10. Images never appear in `data/` after scans.

## 19. Performance, security, and governance

- Never OCR each frame; keep continuous work in the browser and send stable/manual frames only.
- Resize before upload later if real documents show 1280px is sufficient; current capture preserves camera resolution for OCR quality.
- Keep OCR lazy, cache by visual fingerprint, cap the cache, and avoid loading a VLM in-process.
- Do not store full images by default. Persist only terms, definitions, feedback, confidence, status, and timestamps.
- Put admin routes behind authentication before real deployment. Add rate limits, request-size limits, encryption, retention rules, and named SME identities.
- Treat all definitions as assistance, not a customs ruling. Only governed SME content should become official knowledge.

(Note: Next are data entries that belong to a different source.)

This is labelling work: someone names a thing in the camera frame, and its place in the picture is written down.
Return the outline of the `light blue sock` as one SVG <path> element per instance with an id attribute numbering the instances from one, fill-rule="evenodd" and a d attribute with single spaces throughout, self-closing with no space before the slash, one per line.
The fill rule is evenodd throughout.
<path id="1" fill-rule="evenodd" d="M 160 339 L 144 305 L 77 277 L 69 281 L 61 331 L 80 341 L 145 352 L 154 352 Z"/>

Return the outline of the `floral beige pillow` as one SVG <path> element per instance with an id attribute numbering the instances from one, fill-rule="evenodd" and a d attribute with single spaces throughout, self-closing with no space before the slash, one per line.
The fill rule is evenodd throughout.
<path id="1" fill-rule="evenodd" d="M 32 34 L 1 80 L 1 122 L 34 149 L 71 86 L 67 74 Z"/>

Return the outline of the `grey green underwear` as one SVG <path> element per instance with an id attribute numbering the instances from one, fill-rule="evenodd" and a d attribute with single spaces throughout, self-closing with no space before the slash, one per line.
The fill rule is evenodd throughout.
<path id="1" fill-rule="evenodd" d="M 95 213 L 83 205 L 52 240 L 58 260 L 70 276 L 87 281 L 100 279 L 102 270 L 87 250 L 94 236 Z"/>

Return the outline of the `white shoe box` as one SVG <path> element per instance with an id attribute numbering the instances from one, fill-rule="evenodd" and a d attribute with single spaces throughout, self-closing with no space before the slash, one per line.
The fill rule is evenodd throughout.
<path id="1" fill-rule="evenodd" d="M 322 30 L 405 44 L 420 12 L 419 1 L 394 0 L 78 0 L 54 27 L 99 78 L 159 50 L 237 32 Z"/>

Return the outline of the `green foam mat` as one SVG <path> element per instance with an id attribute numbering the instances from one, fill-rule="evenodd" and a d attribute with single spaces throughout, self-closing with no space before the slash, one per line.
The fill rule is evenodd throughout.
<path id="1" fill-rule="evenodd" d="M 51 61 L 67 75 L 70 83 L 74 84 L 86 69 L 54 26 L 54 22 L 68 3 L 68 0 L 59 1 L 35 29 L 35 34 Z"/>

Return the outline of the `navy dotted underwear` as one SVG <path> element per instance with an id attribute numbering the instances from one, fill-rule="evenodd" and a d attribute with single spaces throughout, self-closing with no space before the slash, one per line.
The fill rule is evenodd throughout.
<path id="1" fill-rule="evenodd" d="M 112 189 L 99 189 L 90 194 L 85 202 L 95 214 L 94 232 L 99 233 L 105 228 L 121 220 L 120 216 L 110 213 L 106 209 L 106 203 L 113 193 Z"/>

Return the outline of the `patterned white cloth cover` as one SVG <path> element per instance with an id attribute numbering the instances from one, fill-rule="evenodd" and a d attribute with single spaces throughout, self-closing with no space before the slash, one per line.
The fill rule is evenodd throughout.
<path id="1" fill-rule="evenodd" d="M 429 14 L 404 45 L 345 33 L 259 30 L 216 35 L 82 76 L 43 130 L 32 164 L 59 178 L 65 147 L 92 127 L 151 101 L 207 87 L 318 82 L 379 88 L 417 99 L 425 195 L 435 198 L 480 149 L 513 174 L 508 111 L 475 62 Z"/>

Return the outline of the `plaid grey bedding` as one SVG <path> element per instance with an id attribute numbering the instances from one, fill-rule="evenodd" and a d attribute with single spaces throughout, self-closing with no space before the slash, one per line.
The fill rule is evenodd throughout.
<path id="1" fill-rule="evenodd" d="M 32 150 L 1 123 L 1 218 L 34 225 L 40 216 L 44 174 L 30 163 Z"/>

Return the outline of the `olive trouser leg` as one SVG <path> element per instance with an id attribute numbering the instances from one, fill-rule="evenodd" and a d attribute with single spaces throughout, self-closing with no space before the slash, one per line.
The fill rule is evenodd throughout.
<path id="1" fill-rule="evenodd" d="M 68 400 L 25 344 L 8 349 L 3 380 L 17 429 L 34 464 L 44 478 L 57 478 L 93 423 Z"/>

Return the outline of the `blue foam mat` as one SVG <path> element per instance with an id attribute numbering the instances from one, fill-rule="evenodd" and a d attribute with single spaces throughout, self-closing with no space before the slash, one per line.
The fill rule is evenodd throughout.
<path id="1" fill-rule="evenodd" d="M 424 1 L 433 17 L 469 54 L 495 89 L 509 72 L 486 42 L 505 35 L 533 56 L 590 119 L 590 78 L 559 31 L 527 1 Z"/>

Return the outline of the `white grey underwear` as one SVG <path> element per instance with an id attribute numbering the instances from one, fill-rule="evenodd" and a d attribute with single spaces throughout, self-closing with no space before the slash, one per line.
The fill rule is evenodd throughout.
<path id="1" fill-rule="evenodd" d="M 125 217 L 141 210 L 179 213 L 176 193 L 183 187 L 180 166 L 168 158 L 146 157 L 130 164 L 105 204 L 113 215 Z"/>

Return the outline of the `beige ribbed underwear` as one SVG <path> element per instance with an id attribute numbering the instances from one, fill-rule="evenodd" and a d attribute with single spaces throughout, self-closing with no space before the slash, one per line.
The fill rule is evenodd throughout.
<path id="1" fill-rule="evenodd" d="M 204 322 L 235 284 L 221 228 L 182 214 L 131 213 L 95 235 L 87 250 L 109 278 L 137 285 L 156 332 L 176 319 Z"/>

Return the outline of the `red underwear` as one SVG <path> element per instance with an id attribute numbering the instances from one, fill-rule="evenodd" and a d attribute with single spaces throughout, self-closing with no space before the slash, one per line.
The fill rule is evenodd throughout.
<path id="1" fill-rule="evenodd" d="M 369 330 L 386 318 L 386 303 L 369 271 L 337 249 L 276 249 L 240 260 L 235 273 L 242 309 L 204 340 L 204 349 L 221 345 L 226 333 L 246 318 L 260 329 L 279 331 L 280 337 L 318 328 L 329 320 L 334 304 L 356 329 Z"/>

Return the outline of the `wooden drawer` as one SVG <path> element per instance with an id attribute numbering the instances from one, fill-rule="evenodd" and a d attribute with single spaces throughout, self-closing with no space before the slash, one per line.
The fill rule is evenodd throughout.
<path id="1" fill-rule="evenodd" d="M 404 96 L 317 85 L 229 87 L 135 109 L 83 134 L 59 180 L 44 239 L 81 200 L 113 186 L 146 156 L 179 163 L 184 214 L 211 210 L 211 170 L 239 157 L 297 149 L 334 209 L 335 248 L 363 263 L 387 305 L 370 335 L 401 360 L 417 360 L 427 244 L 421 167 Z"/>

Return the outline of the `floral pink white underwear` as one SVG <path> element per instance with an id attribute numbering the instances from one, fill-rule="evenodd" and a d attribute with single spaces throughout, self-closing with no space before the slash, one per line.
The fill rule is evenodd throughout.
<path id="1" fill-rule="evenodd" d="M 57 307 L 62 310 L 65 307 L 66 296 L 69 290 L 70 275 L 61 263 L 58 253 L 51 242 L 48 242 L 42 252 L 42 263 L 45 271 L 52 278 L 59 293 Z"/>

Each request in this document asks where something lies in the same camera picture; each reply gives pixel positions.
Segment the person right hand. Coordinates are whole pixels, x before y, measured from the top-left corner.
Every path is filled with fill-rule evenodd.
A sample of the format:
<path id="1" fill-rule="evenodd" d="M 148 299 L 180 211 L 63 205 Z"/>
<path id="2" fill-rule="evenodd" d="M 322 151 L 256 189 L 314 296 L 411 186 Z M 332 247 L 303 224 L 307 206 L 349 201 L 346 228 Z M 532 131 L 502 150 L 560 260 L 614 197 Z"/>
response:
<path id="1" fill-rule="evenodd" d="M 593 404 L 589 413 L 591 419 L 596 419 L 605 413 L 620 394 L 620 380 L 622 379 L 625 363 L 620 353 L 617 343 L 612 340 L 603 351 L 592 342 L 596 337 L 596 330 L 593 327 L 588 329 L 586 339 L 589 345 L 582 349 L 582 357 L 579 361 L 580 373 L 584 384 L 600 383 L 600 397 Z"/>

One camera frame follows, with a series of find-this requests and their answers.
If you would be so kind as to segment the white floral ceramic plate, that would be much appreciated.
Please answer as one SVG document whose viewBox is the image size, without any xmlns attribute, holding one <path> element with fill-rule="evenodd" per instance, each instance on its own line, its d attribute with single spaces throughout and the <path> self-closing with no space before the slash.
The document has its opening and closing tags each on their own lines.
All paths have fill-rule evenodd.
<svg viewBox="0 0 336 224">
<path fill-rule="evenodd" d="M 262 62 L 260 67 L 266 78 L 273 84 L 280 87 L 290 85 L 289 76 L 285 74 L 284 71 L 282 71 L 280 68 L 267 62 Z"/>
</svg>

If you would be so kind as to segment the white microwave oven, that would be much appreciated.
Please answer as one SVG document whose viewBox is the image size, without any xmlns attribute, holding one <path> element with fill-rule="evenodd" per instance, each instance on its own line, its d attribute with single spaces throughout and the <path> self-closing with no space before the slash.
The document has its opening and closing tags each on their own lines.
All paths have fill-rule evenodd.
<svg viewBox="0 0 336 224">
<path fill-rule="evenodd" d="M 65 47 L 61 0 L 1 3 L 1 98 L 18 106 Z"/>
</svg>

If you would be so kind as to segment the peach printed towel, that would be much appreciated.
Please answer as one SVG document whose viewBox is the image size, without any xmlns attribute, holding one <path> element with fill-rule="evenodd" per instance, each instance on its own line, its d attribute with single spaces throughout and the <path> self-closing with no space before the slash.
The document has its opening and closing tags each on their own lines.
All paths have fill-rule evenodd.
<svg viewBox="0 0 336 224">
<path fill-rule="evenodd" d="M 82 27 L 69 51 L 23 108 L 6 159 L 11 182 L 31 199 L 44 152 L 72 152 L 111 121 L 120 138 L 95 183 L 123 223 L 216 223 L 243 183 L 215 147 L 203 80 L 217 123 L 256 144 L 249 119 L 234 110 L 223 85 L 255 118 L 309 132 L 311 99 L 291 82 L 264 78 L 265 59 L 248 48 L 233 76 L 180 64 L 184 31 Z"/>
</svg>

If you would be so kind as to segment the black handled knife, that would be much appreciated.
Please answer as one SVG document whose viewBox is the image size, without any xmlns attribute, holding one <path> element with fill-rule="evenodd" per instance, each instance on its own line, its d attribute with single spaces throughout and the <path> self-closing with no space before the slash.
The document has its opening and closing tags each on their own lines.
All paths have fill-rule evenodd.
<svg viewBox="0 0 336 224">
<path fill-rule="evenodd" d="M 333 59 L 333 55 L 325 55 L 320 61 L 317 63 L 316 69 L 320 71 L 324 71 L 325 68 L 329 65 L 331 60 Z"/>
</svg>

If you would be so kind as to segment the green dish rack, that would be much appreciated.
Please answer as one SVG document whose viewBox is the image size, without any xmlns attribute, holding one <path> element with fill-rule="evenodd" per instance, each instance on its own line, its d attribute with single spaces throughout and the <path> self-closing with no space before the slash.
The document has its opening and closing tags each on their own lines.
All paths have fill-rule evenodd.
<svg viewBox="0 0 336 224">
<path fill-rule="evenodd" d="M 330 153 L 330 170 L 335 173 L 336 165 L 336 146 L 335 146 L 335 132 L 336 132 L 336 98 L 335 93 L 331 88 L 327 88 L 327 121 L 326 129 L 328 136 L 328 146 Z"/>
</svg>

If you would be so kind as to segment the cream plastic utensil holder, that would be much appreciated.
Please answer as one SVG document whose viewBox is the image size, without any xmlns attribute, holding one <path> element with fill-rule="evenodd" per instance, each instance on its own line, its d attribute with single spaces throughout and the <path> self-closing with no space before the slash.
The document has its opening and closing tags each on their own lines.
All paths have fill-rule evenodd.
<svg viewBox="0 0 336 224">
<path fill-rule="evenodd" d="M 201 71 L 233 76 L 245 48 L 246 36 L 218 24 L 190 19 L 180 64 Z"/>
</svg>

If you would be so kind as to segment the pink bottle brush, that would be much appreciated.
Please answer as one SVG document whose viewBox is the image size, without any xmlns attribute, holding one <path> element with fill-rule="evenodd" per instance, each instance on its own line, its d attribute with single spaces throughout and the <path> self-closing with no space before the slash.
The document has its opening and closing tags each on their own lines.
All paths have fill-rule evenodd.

## 20. Progress checkpoint

PROGRESS CHECKPOINT:
- Completed: End-to-end camera UI, stability capture, bilingual OCR adapter, bounding boxes, glossary/fuzzy matching, dot overlays, definitions, feedback, SME workflow, guarded AI/VLM paths, data, tests, and Docker Space configuration.
- In progress: Real-device and production Space validation.
- Pending: Install/warm PaddleOCR models; connect optional remote AI/VLM provider; replace demo JSON for durable multi-user storage; add production authentication.
- Current file being worked on: `README.md` (handoff complete).
- Next exact step: Deploy to a free CPU Docker Space and test the ten manual scenarios with anonymized English/Arabic documents.
- Important decisions made: Browser stability creates real-time feel; glossary remains primary; images are never persisted; SME-approved text outranks pending user corrections; VLM runs only behind an explicit external gate.
- Known issues: Default Space disk is ephemeral; OCR cold start can be slow; PaddleOCR footprint is substantial; AI/VLM provider adapters are intentionally unimplemented until an endpoint contract is selected.